### Task goal
Character for character, write out the data below.

### Data below
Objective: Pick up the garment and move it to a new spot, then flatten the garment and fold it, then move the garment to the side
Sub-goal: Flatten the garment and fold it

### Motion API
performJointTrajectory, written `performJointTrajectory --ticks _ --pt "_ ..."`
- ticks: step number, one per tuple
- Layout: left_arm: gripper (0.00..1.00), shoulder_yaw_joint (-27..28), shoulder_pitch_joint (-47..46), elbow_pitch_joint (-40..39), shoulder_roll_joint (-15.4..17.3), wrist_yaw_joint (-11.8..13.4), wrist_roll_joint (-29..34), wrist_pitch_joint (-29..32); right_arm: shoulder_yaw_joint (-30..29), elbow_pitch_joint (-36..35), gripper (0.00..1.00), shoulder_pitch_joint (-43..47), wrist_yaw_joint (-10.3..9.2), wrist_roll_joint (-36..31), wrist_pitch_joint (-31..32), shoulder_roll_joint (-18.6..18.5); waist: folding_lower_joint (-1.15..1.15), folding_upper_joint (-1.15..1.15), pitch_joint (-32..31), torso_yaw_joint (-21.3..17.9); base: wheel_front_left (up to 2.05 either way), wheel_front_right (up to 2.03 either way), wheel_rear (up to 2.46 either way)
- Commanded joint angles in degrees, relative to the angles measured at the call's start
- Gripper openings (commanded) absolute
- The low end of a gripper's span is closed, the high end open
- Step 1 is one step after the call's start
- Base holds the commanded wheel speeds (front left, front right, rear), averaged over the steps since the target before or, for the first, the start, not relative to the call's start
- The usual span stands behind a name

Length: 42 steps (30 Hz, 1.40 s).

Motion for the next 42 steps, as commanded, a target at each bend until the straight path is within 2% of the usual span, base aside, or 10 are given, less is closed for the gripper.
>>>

### Final answer
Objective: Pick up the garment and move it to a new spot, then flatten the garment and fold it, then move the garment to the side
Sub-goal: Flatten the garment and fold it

### Motion API
performJointTrajectory, written `performJointTrajectory --ticks _ --pt "_ ..."`
- ticks: step number, one per tuple
- Layout: left_arm: gripper (0.00..1.00), shoulder_yaw_joint (-27..28), shoulder_pitch_joint (-47..46), elbow_pitch_joint (-40..39), shoulder_roll_joint (-15.4..17.3), wrist_yaw_joint (-11.8..13.4), wrist_roll_joint (-29..34), wrist_pitch_joint (-29..32); right_arm: shoulder_yaw_joint (-30..29), elbow_pitch_joint (-36..35), gripper (0.00..1.00), shoulder_pitch_joint (-43..47), wrist_yaw_joint (-10.3..9.2), wrist_roll_joint (-36..31), wrist_pitch_joint (-31..32), shoulder_roll_joint (-18.6..18.5); waist: folding_lower_joint (-1.15..1.15), folding_upper_joint (-1.15..1.15), pitch_joint (-32..31), torso_yaw_joint (-21.3..17.9); base: wheel_front_left (up to 2.05 either way), wheel_front_right (up to 2.03 either way), wheel_rear (up to 2.46 either way)
- Commanded joint angles in degrees, relative to the angles measured at the call's start
- Gripper openings (commanded) absolute
- The low end of a gripper's span is closed, the high end open
- Step 1 is one step after the call's start
- Base holds the commanded wheel speeds (front left, front right, rear), averaged over the steps since the target before or, for the first, the start, not relative to the call's start
- The usual span stands behind a name

Length: 42 steps (30 Hz, 1.40 s).

Motion for the next 42 steps, as commanded, a target at each bend until the straight path is within 2% of the usual span, base aside, or 10 are given, less is closed for the gripper.
>>>

The exercise is fully answered.